There are also likely be questions about what owners are hearing on the lending side. The silver lining is that any effect the lending environment will have on development won’t affect supply growth until 2025 or 2026. That debt was already difficult to obtain is something that works in their favor, he said. The rising cost of debt is an incremental headwind.
“The good projects will continue to get done, and the tier-two projects might not get done that might otherwise have gotten done,” Bellisario said. “But I would expect the management teams to take an upbeat posture regarding that because it’s still early in the year and the fundamental backdrop is still good. I think they’ll shift the focus to that.”
The C-corps will talk positively about international trends, Scholes said. On the leisure side, domestic demand isn’t bad, but a lot of leisure travelers are going somewhere else this summer.
“They went to domestic beach or mountain resorts the last two or three summers, and now they’re looking to go elsewhere, whether its Europe, Canada, the Caribbean or even cruise lines are open again,” he said. “That’s drawing business away. The business is still there; it’s just looking for something new.”
Group occupancy continues to recover, and that segment is expected to post the greatest growth rate in revenue per available room, Scholes said.
The REITs
In terms of deals, the REITs are going to be quiet, Bellisario said. Their stocks are down, and their cost of capital, for both equity and debt, is higher. Companies are spending more on capital expenditures than last year, some of which is for deferred improvements and return-on-investment projects.
Some REITs, such as Sunstone Hotel Investors, will be looking to buy, Bellisario said. A few others, such as Pebblebrook Hotel Trust, will continue to look to sell hotels. If current trends continue, though, there’s going to be incremental capital deployment on new acquisitions over the near term.
REITs that are well-capitalized have room to borrow as long as costs are reasonable, Loeb said.

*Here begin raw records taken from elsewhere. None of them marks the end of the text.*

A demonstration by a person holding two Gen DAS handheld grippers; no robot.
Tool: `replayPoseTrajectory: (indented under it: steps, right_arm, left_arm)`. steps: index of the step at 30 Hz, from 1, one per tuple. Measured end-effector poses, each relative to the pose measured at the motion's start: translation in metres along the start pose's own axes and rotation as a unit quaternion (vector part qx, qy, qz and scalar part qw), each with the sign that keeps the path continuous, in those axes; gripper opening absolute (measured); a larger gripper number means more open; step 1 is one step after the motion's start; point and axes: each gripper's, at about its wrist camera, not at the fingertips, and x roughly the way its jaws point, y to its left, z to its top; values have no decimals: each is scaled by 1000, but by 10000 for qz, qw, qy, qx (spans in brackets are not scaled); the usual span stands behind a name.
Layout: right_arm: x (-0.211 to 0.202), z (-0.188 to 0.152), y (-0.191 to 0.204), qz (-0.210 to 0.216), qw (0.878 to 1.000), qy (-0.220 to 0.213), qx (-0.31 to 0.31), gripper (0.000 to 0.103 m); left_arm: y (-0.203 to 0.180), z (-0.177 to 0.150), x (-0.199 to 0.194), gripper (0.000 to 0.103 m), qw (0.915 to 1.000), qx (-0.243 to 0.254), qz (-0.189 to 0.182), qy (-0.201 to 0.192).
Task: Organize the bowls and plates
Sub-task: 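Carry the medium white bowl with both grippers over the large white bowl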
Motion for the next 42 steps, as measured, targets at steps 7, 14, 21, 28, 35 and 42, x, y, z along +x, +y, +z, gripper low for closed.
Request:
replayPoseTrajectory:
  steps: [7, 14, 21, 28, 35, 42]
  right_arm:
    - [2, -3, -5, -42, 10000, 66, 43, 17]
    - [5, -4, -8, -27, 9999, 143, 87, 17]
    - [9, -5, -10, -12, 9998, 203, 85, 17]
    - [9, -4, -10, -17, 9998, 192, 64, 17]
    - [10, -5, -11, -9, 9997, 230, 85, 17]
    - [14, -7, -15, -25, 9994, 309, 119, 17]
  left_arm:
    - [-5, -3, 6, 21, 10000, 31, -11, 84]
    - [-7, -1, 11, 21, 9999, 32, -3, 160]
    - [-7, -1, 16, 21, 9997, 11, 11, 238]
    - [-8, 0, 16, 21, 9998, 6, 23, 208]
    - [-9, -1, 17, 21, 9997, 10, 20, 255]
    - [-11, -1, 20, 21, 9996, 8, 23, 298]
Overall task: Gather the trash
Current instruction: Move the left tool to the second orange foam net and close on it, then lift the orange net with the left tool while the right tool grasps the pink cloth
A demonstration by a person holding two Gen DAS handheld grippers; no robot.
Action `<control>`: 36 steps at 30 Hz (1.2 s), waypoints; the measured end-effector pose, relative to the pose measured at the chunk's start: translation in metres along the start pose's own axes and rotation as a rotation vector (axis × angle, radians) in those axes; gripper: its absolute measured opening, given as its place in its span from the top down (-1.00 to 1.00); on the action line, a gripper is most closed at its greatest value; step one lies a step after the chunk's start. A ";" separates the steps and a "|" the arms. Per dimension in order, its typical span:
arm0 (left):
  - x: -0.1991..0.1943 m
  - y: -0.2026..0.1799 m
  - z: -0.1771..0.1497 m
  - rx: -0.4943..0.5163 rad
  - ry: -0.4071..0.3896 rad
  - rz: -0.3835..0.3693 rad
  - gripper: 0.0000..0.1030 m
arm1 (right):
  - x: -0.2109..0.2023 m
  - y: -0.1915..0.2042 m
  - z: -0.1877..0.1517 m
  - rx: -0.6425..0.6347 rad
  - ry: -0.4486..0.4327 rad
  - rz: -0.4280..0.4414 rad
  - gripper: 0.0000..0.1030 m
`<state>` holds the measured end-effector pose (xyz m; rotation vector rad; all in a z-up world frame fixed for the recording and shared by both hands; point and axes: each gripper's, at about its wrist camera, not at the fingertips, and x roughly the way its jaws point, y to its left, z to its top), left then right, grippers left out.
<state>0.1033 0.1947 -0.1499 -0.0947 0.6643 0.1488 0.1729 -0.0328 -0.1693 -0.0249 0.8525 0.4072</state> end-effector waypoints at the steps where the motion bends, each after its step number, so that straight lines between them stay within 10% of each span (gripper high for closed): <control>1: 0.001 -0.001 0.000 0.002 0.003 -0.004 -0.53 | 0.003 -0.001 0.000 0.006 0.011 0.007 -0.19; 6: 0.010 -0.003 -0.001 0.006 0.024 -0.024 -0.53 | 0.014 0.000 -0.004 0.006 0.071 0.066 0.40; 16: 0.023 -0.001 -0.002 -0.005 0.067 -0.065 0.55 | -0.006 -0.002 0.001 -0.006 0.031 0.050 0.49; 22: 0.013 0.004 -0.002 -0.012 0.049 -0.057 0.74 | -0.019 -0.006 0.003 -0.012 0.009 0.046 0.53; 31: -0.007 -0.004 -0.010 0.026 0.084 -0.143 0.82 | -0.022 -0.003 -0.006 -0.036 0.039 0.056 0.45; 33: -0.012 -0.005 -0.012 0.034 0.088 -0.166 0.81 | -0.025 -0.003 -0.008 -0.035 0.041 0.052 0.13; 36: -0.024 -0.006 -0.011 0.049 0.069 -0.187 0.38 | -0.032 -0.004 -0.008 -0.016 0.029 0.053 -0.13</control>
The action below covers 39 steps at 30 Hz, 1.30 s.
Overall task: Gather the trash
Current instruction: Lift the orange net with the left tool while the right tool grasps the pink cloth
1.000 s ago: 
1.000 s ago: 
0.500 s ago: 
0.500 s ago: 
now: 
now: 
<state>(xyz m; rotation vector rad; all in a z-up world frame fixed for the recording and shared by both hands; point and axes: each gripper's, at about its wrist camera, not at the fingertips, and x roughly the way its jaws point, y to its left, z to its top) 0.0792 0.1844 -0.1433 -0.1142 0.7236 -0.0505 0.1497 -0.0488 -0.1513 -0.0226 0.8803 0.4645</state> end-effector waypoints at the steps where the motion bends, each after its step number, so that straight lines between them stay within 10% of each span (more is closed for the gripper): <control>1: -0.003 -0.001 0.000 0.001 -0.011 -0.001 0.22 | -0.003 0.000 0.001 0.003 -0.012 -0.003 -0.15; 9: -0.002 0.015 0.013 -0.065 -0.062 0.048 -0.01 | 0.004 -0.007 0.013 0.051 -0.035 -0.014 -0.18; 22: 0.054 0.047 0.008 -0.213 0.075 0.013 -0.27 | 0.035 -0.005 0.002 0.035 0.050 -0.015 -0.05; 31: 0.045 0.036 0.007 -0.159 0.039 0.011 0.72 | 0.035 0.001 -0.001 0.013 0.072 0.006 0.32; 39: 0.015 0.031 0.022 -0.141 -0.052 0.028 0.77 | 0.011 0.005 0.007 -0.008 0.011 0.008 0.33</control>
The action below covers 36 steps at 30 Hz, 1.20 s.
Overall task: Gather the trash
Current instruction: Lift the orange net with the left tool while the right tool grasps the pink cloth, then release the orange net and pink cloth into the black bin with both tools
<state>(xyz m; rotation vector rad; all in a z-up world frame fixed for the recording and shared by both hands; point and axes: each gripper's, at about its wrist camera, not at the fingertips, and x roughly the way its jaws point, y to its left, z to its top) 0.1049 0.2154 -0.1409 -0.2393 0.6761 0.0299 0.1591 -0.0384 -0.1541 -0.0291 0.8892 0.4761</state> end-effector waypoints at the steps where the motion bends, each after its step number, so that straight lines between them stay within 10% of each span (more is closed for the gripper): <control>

They may have a lot of opportunities, but their stock prices aren’t great and they’ll worry about how they can finance the equity portion of acquisitions. There’s going to be more hand-wringing among those that have stressed balance sheets, he said.
It’s more difficult for private equity lenders to get the kinds of returns they are accustomed to now that interest rates are higher and there’s a more conservative lending environment, Loeb said. That may lead some to look at REITs as a potential privatization move.
“I don't think we're going to see a rush of transactions in the next month, but over the next nine months, the rest of the year, I think we'll see that momentum grow,” he said.